The company’s consulting service has a two-tier fee structure: one for professionals/adults and another for youths, with the service fee per athlete starting at 800 or 300 yen per month, respectively.

Canada began using sports technology to achieve respectable results earlier than Japan. For example, AthleteMonitoring by FITSTATS Technologies, Inc. accumulates clients’ activity data, conditioning data, and the resulting performance data and utilizes them for predicting injury.

Specifically, an athlete’s status is shown using acute and chronic data (Figure 1). The acute training load means data that appears at this instant following three to seven days of training, while chronic training load means the average workload over the past 21 to 28 days and represents data showing the recent trends. For example, if the acute load is going up sharply, this serves as a warning sign of an increase in injury risk. The company tries to show this kind of data as much as possible without keeping it in a black box. Actually, it is said that increasing the training load by 15% from the preceding weeks will increase the risk of injury by as much as 50%.

Figure 1. Effects of injury risk and load on performance improvement
Effects of injury risk and load on performance improvement are expressed as an index called acute: chronic workload ratio (ACWR).
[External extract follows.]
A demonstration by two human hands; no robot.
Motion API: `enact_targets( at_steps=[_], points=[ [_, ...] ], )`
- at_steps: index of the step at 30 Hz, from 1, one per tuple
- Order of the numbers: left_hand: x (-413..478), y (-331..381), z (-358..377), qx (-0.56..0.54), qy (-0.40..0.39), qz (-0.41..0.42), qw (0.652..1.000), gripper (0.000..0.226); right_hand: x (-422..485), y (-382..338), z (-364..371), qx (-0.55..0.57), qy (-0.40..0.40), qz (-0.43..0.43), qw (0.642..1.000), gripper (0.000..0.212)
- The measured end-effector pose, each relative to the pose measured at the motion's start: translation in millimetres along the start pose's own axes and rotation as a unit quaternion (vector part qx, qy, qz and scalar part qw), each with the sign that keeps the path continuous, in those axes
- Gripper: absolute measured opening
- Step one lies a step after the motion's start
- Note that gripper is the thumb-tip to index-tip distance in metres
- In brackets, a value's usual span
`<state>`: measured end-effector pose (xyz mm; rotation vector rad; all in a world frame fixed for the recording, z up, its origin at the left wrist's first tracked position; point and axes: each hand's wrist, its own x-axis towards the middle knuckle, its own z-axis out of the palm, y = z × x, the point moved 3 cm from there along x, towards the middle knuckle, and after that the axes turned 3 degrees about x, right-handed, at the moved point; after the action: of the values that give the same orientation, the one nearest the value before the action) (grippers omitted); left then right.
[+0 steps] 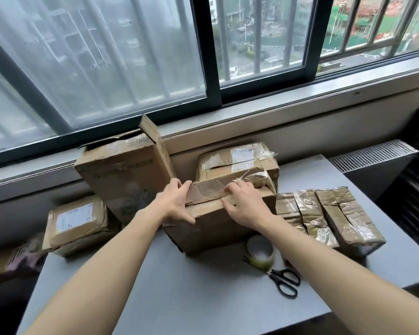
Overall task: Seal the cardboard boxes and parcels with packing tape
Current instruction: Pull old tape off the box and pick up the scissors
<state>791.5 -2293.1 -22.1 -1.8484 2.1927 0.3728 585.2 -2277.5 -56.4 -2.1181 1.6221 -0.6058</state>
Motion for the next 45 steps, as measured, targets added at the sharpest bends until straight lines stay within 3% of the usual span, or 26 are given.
enact_targets(
  at_steps=[8,12,14,18,21,26,29,34,39,42,45],
  points=[
    [-63.4,-73.4,20.9,-0.033,0.012,-0.071,0.997,0.111,-3.0,-49.6,24.5,0.063,0.085,-0.075,0.991,0.018],
    [-95.9,-106.3,30.4,-0.056,-0.003,-0.076,0.996,0.111,-11.3,-79.9,34.8,0.041,0.121,-0.103,0.986,0.013],
    [-108.1,-118.0,35.9,-0.068,-0.010,-0.072,0.995,0.112,-15.6,-93.6,43.8,0.000,0.111,-0.093,0.989,0.016],
    [-123.2,-129.8,48.1,-0.073,-0.022,-0.055,0.996,0.113,-23.9,-102.4,54.8,-0.153,0.006,0.003,0.988,0.039],
    [-126.4,-131.4,54.1,-0.067,-0.018,-0.042,0.997,0.121,-29.0,-97.2,46.9,-0.194,0.011,0.001,0.981,0.037],
    [-131.1,-133.4,63.2,-0.076,-0.005,-0.024,0.997,0.133,-45.9,-89.7,36.0,-0.067,0.078,0.017,0.995,0.021],
    [-133.4,-131.6,64.0,-0.108,0.003,-0.021,0.994,0.126,-51.0,-81.9,24.7,0.042,0.142,0.107,0.983,0.021],
    [-126.5,-121.4,65.5,-0.092,0.046,-0.054,0.993,0.107,-61.6,-86.3,18.6,0.058,0.137,0.093,0.985,0.025],
    [-121.4,-113.4,63.7,-0.090,0.037,-0.088,0.991,0.099,-61.5,-77.8,13.6,0.128,0.143,0.096,0.977,0.021],
    [-117.7,-104.1,60.0,-0.094,0.032,-0.106,0.989,0.094,-53.6,-59.3,7.1,0.197,0.171,0.149,0.954,0.018],
    [-112.3,-92.5,56.9,-0.101,0.024,-0.125,0.987,0.093,-39.0,-22.7,9.3,0.313,0.192,0.262,0.893,0.017]
  ],
)
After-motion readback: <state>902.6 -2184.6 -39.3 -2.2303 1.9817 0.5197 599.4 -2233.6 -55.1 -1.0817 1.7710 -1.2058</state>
When the A:C ratio becomes higher than 1.5, the system issues a warning about an increased risk of injury. The blue region means more training is needed. The green region shows the optimum workload. The orange region indicates the athlete is approaching the danger zone. The red region implies the risk of injury is increasing.
Source: AthleteMonitoring
Effects of injury risk and load on performance improvement

For predicting injury, the more data, the better. Therefore, consulting companies say that although they do not want any athlete to suffer an injury, the data being collected when an injury occurred is very precious. It is vital to retain complete data that shows the injury's state, what type of load was being applied, how the athlete was feeling, what data the sensing devices were showing, and the situation under which the injury occurred. Data indicating the type of treatment used during rehabilitation should also be added. Additionally, data indicating whether the injury recurred should also be retained without fail. Accumulating this data and analyzing the differences between periods when no injury occurred and periods when an injury occurred improved prediction accuracy.
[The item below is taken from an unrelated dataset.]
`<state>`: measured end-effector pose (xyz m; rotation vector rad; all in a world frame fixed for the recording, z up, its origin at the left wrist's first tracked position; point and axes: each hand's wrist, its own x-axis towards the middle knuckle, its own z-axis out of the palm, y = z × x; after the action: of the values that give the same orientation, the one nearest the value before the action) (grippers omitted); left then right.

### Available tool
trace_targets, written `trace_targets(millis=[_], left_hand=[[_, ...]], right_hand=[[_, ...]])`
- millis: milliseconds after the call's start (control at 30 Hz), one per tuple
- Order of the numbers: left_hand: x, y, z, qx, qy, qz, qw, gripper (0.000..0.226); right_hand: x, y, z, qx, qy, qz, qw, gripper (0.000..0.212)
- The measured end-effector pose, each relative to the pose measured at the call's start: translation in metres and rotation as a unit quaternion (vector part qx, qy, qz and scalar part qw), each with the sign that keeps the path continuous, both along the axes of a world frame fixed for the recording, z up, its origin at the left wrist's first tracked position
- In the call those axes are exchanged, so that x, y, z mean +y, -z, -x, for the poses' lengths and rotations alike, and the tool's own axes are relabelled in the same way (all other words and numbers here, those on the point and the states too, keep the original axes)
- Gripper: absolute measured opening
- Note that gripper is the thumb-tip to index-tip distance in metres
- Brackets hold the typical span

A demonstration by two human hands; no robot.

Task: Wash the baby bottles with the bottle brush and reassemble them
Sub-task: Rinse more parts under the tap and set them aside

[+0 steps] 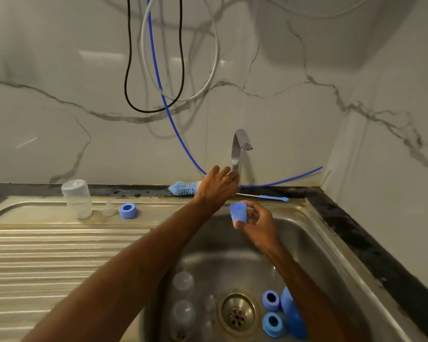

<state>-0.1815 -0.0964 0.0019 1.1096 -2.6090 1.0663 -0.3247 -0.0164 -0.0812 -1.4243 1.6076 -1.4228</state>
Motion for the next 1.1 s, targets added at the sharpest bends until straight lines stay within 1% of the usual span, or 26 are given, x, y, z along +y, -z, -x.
trace_targets(millis=[167,233,300,333,367,400,467,500,567,600,633,700,767,800,900,1033,1100], left_hand=[[-0.005,0.010,-0.007,0.011,-0.020,-0.008,1.000,0.073],[-0.001,0.011,-0.010,0.033,-0.019,-0.035,0.999,0.077],[0.011,0.014,-0.015,0.089,-0.009,-0.093,0.992,0.081],[0.020,0.017,-0.018,0.144,-0.004,-0.136,0.980,0.082],[0.028,0.023,-0.020,0.216,0.000,-0.186,0.959,0.082],[0.035,0.032,-0.023,0.298,0.003,-0.235,0.925,0.077],[0.046,0.056,-0.026,0.452,0.005,-0.289,0.844,0.058],[0.051,0.067,-0.027,0.506,0.001,-0.307,0.806,0.047],[0.062,0.084,-0.027,0.574,-0.006,-0.360,0.736,0.035],[0.066,0.090,-0.026,0.585,-0.002,-0.393,0.709,0.035],[0.068,0.094,-0.024,0.583,0.006,-0.419,0.696,0.038],[0.070,0.098,-0.022,0.582,0.020,-0.437,0.685,0.042],[0.071,0.099,-0.020,0.592,0.029,-0.449,0.668,0.042],[0.071,0.100,-0.019,0.590,0.029,-0.454,0.667,0.041],[0.068,0.106,-0.019,0.573,0.040,-0.461,0.677,0.044],[0.068,0.114,-0.020,0.563,0.024,-0.465,0.683,0.049],[0.069,0.115,-0.020,0.562,0.023,-0.464,0.684,0.047]], right_hand=[[0.002,-0.002,0.001,0.004,-0.008,-0.007,1.000,0.055],[0.003,-0.002,-0.001,0.008,-0.013,-0.011,1.000,0.055],[0.006,-0.005,-0.002,0.012,-0.021,-0.013,1.000,0.054],[0.007,-0.008,-0.002,0.013,-0.023,-0.012,1.000,0.054],[0.008,-0.012,-0.002,0.016,-0.021,-0.007,1.000,0.054],[0.010,-0.015,-0.002,0.024,-0.013,0.003,1.000,0.054],[0.012,-0.016,-0.004,0.034,0.008,0.023,0.999,0.055],[0.013,-0.014,-0.006,0.034,0.009,0.024,0.999,0.055],[0.016,-0.008,-0.012,0.044,-0.010,0.004,0.999,0.055],[0.017,-0.007,-0.013,0.048,-0.013,0.000,0.999,0.055],[0.017,-0.008,-0.014,0.045,-0.005,0.007,0.999,0.055],[0.015,-0.012,-0.014,0.047,0.016,0.026,0.998,0.056],[0.017,-0.014,-0.015,0.050,0.004,0.005,0.999,0.058],[0.018,-0.013,-0.015,0.054,-0.005,-0.009,0.998,0.058],[0.018,-0.009,-0.016,0.055,0.004,-0.007,0.998,0.059],[0.018,-0.010,-0.018,0.069,-0.009,-0.017,0.997,0.066],[0.018,-0.010,-0.019,0.073,-0.011,0.006,0.997,0.069]])
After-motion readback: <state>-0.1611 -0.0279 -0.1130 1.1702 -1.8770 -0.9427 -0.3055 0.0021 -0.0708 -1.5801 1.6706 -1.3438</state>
Different prescriptions for different sports

Of course, since the data to be collected for volleyball and rugby, for example, will differ completely, the prescriptions for their respective athletes will also be completely different. For example, volleyball requires data on jumps, their heights, and their number, etc. The body part at the highest risk of injury is the knee because the knee is subject to strong shocks during landing. On the other hand, data collected for rugby covers the distance run, the number of tackles, acceleration, and deceleration, etc.
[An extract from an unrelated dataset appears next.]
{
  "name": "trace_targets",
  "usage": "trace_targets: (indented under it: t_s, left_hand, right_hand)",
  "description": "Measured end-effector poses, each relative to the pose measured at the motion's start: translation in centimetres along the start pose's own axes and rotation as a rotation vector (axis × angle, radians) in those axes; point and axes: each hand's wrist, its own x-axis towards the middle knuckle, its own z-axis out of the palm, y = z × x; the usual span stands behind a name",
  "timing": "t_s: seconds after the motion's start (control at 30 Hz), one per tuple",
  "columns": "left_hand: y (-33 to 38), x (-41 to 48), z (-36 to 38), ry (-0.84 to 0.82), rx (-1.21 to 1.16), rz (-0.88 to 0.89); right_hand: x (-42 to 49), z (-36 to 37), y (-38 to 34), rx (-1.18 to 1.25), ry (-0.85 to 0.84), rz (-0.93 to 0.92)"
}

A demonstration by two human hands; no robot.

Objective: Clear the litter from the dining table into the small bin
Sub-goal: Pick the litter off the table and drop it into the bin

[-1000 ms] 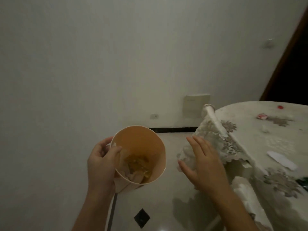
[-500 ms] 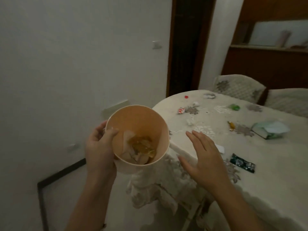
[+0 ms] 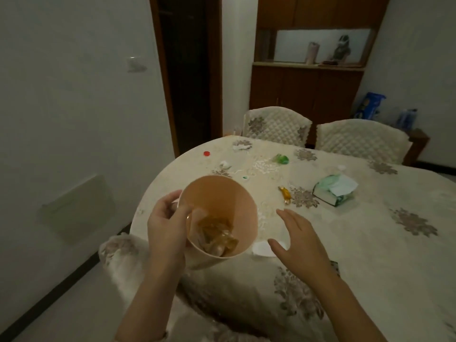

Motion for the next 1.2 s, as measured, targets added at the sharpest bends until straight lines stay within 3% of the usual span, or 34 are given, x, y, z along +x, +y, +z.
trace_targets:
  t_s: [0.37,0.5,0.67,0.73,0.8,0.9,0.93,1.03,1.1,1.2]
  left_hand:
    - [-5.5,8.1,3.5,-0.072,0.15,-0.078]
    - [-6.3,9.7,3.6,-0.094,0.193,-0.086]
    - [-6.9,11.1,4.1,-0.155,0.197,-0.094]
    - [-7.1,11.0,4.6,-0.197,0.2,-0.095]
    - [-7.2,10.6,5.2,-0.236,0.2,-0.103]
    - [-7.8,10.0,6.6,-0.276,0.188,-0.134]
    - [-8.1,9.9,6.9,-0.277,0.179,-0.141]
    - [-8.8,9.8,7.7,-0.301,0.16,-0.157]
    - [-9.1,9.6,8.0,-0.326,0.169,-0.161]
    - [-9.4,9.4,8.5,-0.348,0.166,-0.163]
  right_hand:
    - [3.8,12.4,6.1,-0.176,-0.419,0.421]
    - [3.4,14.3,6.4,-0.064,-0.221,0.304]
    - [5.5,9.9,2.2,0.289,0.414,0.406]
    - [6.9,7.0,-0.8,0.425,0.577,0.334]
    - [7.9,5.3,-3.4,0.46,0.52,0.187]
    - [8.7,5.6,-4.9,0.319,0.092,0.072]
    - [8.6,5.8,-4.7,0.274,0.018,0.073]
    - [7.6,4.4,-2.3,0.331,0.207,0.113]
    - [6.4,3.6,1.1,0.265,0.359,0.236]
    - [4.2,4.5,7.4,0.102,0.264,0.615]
Some sports are played over league seasons, while others are played in short-term tournaments; thus, performance optimization approaches will naturally differ. In professional baseball, games are played from April to October or November. Player condition peaks in April, and the ability to keep this peak state throughout the season until October becomes crucial. In contrast, in the tournament style, such as the Rugby World Cup, players try to bring their condition to its peak in preparation for matches. They try to synchronize their peak condition with upcoming games. Once the games are over, the players rapidly drop their training load and go into recovery mode. Then, they try to bring their condition up again gradually. Tournaments involve repetitions of this process. And since it is necessary to create the same conditions at the same location in order to win, it becomes important for the players to try themselves out at the actual tournament location one year in advance.